BEIJING — China has issued a sweeping directive requiring all personal computers sold in the country to include sophisticated software that can filter out pornography and other “unhealthy information” from the Internet.

The software, which manufacturers must install on all new PCs starting July 1, would allow the government to regularly update computers with an ever-changing list of banned Web sites.

The rules, issued last month, ratchet up Internet restrictions that are already among the most stringent in the world. China regularly blocks Web sites that discuss the Dalai Lama, the 1989 crackdown on Tiananmen Square protesters, and the Falun Gong, the banned spiritual movement.

But free-speech advocates say they fear the new software could make it even more difficult for China’s 300 million Internet users to obtain uncensored news and information.

“This is a very bad thing,” said Charles Mok, chairman of the Hong Kong chapter of the Internet Society, an international advisory group on Internet standards. “It’s like downloading spyware onto your computer, but the government is the spy.”

Called Green Dam — a reference to slogans that describe a smut-free Internet as “green” — the software is designed to filter out sexually explicit images and words, according to the company that designed it. Computer experts, however, warn that once installed, the software could be directed to block all manner of content or allow the government to monitor Internet use and collect personal information.

Details of the new regulations, which were posted Monday on a government Web site, were first reported by The Wall Street Journal.

PC makers that serve the Chinese market, among them Dell, Lenovo and Hewlett-Packard, said they were studying the new rules and declined to comment.

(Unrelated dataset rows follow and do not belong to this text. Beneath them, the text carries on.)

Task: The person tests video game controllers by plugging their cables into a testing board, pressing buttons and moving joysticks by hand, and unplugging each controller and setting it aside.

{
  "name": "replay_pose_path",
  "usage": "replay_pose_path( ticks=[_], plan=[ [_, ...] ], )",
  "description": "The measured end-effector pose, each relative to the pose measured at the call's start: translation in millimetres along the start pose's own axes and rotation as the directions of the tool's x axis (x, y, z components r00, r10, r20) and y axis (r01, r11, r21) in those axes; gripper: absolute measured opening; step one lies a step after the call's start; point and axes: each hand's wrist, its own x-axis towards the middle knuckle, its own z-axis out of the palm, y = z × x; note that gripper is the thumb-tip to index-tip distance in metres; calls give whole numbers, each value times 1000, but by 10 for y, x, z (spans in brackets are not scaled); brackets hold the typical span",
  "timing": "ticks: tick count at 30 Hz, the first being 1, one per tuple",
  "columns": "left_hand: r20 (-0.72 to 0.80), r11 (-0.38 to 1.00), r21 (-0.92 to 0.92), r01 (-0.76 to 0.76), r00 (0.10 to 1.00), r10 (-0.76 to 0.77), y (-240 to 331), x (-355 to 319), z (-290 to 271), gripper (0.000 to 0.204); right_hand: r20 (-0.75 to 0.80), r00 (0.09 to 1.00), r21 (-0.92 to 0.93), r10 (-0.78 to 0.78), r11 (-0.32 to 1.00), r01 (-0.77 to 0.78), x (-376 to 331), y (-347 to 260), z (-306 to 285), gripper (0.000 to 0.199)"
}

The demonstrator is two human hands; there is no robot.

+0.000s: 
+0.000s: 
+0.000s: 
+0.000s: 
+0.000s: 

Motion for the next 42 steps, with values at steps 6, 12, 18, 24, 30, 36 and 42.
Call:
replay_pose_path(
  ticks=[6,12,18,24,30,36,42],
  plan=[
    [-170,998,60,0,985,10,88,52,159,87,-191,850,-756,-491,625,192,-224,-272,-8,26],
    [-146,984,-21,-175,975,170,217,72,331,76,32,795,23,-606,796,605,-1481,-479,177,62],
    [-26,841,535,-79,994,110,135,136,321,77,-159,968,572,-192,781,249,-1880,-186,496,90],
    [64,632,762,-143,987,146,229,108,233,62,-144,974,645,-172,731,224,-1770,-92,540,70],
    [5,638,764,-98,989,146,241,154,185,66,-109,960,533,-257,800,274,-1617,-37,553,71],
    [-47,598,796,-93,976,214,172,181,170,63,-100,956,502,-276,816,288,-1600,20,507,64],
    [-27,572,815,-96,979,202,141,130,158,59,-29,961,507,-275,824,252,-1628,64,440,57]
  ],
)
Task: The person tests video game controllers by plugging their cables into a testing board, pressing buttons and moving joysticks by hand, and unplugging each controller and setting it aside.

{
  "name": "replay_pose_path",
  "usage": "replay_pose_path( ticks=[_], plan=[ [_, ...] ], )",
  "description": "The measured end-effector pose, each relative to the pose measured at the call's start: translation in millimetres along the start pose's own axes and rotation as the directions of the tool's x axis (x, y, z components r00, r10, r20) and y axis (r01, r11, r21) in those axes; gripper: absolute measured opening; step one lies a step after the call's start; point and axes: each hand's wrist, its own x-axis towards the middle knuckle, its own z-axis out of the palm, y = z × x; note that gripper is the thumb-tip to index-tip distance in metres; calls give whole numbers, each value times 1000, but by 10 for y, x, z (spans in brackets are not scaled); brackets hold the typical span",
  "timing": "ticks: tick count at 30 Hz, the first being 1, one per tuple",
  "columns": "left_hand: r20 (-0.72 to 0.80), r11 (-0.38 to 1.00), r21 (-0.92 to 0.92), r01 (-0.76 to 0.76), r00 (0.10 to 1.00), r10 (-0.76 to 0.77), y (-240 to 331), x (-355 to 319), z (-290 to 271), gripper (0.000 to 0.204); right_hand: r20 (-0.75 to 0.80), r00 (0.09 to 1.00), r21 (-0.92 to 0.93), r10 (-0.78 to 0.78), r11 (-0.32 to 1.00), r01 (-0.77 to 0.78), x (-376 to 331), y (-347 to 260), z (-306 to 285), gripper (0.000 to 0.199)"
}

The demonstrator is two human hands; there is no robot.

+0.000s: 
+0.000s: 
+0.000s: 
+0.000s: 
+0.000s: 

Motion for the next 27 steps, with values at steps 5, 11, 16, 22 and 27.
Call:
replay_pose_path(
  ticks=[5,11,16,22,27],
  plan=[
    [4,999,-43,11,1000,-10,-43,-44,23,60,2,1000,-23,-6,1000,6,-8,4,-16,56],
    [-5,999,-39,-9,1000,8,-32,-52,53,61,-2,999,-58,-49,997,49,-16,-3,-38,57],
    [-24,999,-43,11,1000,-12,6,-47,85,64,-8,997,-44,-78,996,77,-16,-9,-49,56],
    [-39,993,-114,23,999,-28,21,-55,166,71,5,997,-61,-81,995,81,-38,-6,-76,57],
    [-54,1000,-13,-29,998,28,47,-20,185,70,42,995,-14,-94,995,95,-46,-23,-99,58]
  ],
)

But privately, industry executives in the United States said they were unnerved by the new rules, which were issued by the Ministry of Industry and Information Technology with no consultation and no advance warning.

Beyond the nettlesome issue of abetting government censorship, they said six weeks was not enough time to shift production on such a large scale. “Many of us are going to take it in the neck with this mandate,” said one executive. “It has put people into five-alarm mode.”